(Task instructions) Extract the full listing below without altering a single character.

(Provided data)
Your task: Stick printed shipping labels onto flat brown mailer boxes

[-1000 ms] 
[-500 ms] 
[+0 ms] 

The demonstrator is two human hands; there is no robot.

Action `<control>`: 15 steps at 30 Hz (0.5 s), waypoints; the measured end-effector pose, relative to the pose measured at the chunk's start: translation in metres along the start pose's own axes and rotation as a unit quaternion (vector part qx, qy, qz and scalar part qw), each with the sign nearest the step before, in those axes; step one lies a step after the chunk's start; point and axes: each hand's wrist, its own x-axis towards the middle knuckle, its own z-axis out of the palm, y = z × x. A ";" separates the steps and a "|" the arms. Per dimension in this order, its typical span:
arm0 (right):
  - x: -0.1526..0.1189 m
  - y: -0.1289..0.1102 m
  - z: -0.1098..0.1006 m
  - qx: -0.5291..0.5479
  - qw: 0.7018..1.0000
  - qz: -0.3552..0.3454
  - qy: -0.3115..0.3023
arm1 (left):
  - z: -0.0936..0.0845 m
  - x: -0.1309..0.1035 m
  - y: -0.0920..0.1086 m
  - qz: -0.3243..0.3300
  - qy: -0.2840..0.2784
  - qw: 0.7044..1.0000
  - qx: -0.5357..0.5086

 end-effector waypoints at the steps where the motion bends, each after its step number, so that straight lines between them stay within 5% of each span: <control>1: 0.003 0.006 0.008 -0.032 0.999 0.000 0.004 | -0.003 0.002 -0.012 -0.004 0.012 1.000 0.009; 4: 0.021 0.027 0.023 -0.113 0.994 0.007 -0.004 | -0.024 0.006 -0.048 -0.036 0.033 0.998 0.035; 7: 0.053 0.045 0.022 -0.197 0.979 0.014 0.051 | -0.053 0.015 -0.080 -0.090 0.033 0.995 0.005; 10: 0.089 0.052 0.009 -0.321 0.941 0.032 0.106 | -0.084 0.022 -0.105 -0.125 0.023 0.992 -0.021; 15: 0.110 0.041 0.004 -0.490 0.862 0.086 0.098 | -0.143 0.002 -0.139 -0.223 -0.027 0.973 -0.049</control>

(Solution for this task)
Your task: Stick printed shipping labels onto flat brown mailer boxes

[-1000 ms] 
[-500 ms] 
[+0 ms] 

The demonstrator is two human hands; there is no robot.

Action `<control>`: 15 steps at 30 Hz (0.5 s), waypoints; the measured end-effector pose, relative to the pose measured at the chunk's start: translation in metres along the start pose's own axes and rotation as a unit quaternion (vector part qx, qy, qz and scalar part qw), each with the sign nearest the step before, in those axes; step one lies a step after the chunk's start; point and axes: each hand's wrist, its own x-axis towards the middle knuckle, its own z-axis out of the palm, y = z × x. A ";" separates the steps and a "|" the arms. Per dimension in this order, its typical span:
arm0 (right):
  - x: -0.1526..0.1189 m
  - y: -0.1289..0.1102 m
  - z: -0.1098..0.1006 m
  - qx: -0.5291..0.5479
  - qw: 0.7018..1.0000
  - qz: -0.3552..0.3454
  - qy: -0.3115..0.3023
arm1 (left):
  - z: -0.0936..0.0845 m
  - x: -0.1309..0.1035 m
  - y: -0.0920..0.1086 m
  - qz: -0.3243..0.3300
  - qy: -0.2840..0.2784
  - qw: 0.7044..1.0000
  - qx: -0.5357..0.5086

 end-effector waypoints at the steps where the motion bends, each after its step number, so that straight lines between them stay within 5% of each span: <control>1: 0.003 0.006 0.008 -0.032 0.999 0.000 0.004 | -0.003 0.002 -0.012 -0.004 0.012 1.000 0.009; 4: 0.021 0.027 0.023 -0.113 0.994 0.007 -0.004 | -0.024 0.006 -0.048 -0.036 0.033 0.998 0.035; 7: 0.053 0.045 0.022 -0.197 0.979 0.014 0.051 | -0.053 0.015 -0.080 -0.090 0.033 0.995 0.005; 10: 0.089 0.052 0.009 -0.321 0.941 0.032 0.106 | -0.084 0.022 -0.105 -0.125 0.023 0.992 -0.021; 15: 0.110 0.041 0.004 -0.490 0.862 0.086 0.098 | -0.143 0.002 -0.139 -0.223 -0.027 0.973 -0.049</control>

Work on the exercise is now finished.